* [REQUIRED ACTION]: Without a single alteration, write the listing out again.

* [INFORMATION PROVIDED]:
Segment Open
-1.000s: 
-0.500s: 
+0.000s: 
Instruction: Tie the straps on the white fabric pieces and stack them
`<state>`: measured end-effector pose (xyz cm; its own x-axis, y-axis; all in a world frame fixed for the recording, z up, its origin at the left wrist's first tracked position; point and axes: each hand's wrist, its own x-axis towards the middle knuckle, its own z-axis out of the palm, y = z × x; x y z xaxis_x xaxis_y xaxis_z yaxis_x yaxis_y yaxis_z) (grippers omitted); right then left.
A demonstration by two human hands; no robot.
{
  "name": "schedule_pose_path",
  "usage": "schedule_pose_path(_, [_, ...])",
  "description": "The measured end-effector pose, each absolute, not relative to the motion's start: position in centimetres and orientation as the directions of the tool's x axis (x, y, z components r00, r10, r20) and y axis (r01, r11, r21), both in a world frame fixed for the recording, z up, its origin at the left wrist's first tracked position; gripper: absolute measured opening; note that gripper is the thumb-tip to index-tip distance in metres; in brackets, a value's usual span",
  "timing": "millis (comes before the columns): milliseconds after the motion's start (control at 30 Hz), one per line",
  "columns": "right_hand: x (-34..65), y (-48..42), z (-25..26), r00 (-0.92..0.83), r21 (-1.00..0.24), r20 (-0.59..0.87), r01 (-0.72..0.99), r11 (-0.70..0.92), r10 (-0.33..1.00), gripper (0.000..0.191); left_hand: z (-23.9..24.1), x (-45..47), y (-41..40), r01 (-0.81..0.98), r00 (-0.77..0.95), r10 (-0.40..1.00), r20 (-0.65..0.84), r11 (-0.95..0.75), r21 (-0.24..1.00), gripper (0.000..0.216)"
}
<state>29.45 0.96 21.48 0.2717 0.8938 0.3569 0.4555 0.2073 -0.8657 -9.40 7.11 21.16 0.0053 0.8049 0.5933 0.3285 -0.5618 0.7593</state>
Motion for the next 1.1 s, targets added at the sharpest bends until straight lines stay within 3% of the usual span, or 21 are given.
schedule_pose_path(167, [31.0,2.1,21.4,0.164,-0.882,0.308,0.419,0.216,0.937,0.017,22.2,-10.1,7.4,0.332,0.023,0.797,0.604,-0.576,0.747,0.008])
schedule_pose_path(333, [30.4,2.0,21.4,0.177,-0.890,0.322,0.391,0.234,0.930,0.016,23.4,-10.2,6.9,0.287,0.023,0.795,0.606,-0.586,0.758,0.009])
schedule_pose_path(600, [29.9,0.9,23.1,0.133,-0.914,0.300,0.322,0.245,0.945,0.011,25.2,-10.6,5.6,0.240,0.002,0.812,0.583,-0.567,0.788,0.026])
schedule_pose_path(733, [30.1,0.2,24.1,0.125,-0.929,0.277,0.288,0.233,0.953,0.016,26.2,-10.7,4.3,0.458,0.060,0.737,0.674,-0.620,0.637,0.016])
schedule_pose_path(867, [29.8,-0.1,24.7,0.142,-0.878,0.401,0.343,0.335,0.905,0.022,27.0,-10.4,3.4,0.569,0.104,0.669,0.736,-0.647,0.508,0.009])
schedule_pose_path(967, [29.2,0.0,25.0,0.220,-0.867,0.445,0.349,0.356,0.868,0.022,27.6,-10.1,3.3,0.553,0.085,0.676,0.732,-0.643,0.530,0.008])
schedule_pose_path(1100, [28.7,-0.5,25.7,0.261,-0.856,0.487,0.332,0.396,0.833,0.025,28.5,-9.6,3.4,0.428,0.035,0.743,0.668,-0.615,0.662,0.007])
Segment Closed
* [REPLY TO THE TASK]:
-1.000s: 
-0.500s: 
+0.000s: 
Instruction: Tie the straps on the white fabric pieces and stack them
`<state>`: measured end-effector pose (xyz cm; its own x-axis, y-axis; all in a world frame fixed for the recording, z up, its origin at the left wrist's first tracked position; point and axes: each hand's wrist, its own x-axis towards the middle knuckle, its own z-axis out of the palm, y = z × x; x y z xaxis_x xaxis_y xaxis_z yaxis_x yaxis_y yaxis_z) (grippers omitted); right then left.
A demonstration by two human hands; no robot.
{
  "name": "schedule_pose_path",
  "usage": "schedule_pose_path(_, [_, ...])",
  "description": "The measured end-effector pose, each absolute, not relative to the motion's start: position in centimetres and orientation as the directions of the tool's x axis (x, y, z components r00, r10, r20) and y axis (r01, r11, r21), both in a world frame fixed for the recording, z up, its origin at the left wrist's first tracked position; gripper: absolute measured opening; note that gripper is the thumb-tip to index-tip distance in metres; in brackets, a value's usual span",
  "timing": "millis (comes before the columns): milliseconds after the motion's start (control at 30 Hz), one per line",
  "columns": "right_hand: x (-34..65), y (-48..42), z (-25..26), r00 (-0.92..0.83), r21 (-1.00..0.24), r20 (-0.59..0.87), r01 (-0.72..0.99), r11 (-0.70..0.92), r10 (-0.33..1.00), gripper (0.000..0.191); left_hand: z (-23.9..24.1), x (-45..47), y (-41..40), r01 (-0.81..0.98), r00 (-0.77..0.95), r10 (-0.40..1.00), r20 (-0.65..0.84), r11 (-0.95..0.75), r21 (-0.24..1.00), gripper (0.000..0.216)"
}
<state>29.45 0.96 21.48 0.2717 0.8938 0.3569 0.4555 0.2073 -0.8657 -9.40 7.11 21.16 0.0053 0.8049 0.5933 0.3285 -0.5618 0.7593</state>
Motion for the next 1.1 s, targets added at the sharpest bends until straight lines stay within 3% of the usual span, or 21 are given.
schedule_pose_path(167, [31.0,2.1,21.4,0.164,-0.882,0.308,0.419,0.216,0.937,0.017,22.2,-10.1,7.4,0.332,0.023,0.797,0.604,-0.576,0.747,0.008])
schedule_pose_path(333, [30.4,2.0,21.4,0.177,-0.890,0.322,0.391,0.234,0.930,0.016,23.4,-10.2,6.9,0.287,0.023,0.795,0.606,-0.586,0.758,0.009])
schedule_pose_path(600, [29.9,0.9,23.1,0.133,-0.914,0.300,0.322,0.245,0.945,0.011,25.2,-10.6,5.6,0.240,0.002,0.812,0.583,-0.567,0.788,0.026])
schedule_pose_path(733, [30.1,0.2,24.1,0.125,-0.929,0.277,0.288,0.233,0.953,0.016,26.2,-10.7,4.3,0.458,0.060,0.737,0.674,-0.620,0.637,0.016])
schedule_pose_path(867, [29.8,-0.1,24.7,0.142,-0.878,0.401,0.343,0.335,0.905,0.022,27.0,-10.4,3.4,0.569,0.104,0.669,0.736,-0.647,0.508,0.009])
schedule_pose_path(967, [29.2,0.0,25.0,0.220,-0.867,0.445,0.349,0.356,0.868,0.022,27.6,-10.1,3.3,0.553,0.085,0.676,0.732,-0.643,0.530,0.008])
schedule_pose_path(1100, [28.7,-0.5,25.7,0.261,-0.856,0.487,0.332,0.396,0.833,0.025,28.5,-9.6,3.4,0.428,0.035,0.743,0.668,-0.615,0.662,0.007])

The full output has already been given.